Dans le sillage de la crise politique de 1958, l’unique tentative d’établissement d’un Etat capable de saper le clientélisme des chefs de file traditionnels par le président Fouad Chehab est avortée par un système alliant libéralisme économique et confessionnalisme d’Etat. Le Liban est dès lors présenté comme étant la «Suisse du Moyen-Orient»; espace d’essor économique et de convivialité intercommunautaire. Cependant, cet essor se construit au détriment des classes populaires libanaises, et ce confessionnalisme divise bien plus qu’il ne rassemble les populations du Liban.

En 1968, les agriculteurs des plaines du Akkar s’insurgent en opposition aux conditions de métayage et à la mainmise des grands entrepreneurs. En parallèle, les cultivateurs de tabac se mobilisent pour la nationalisation de la Régie libanaise des tabacs et tombacs. Mais cette dernière est avortée par le ministre phalangiste qui cédera la régie au groupe Phillip Morris. Cet épisode se solde par la mort de deux cultivateurs abattus par l’armée le 23 janvier 1973. Des dizaines de milliers de manifestants descendent alors dans les rues en solidarité avec les cultivateurs. En 1970, les paysans et fermiers maronites des couvents de Tannourine et Mayfouq se mettent en grève et réclament une meilleure redistribution des récoltes et des terres de l’Eglise maronite.

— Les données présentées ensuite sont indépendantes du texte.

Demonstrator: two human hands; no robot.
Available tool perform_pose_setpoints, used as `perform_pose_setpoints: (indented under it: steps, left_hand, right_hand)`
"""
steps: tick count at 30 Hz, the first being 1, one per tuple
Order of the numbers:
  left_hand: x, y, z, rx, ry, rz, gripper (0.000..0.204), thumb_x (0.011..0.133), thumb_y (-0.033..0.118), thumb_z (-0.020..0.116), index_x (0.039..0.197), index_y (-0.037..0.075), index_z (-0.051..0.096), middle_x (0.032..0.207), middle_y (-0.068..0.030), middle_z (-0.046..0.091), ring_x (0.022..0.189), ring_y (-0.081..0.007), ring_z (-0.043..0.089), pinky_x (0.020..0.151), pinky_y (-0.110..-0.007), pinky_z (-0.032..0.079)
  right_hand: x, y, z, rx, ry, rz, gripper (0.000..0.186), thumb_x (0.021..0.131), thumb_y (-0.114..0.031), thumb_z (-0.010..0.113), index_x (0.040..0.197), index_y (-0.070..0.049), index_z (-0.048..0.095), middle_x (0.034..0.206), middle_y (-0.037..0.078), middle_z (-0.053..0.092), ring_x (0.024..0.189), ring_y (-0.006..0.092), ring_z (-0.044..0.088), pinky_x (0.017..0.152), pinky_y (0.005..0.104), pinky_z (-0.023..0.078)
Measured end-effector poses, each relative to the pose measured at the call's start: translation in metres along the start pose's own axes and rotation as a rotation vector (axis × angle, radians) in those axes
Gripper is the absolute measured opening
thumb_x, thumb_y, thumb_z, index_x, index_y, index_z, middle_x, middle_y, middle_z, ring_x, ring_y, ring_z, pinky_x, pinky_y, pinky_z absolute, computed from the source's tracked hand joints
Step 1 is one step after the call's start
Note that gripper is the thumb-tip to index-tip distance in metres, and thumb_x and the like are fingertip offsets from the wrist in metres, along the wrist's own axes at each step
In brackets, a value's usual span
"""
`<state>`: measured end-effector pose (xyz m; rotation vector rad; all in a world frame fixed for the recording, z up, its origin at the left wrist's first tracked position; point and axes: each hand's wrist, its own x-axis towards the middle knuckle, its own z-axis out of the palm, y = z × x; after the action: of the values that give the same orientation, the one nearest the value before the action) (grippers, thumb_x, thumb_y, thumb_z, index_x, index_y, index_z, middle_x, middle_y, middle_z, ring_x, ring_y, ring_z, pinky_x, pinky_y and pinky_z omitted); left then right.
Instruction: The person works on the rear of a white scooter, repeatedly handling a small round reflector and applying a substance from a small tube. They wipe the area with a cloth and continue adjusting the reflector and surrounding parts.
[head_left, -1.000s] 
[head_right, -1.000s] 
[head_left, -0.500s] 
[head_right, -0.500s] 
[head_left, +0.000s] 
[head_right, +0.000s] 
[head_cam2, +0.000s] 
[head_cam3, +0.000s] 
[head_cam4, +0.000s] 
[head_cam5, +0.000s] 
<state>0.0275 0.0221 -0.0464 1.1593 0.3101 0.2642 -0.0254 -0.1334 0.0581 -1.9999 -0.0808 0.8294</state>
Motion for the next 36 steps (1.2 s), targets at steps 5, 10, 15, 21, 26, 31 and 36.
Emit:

En 1969, plus de 40% des dépôts bancaires au Liban sont contrôlés par des banques étrangères; à peine cinq années plus tard, ce pourcentage doublera. Bien que les banques opérant au Liban possèdent durant ces années une importante masse monétaire, elles ne contribuent que maigrement au développement des secteurs de production locaux, leurs principales opérations consistant à spéculer sur les devises et les obligations en Europe et aux Etats-Unis. Cet essor économique ne concerne que l’élite oligarchique libanaise. Ce système d’exploitation est maintenu par l’exode rural et l’émigration qui assurent la reconstruction continue de la stratification sociale du pays. La migration des classes populaires libanaises est le mécanisme par lequel l’Etat libanais cache ses chiffres de chômages, en forçant la main-d’œuvre libanaise à l’exil pendant que le prolétariat syrien est exploité par les oligarques libanais. En 1975, la majorité des travailleurs agricoles et un haut pourcentage de maçons sont de nationalité syrienne.

A la veille de 1975, toutes les communautés libanaises entrent en contestation de l’ordre établi et combattent la crise en s’opposant aux politiques mercantiles et communautaires de la classe politique libanaise. Ceci révèle un profond désir de changements politique, social et économique. La révolution d’octobre 2019 s’inscrit aussi dans le même sursaut populaire face à la corruption et à l’opportunisme de ses dirigeants.

Quarante-six ans après le 13 avril 1975, la dévaluation de la livre libanaise et les mobilisations du 17 octobre 2019 soulignent la détermination des classes populaires libanaises à combattre encore et toujours les politiques néolibérales de l’appareil oligarque libanais qui s’acharne à conserver ses privilèges politiques et économiques au détriment des populations du Liban.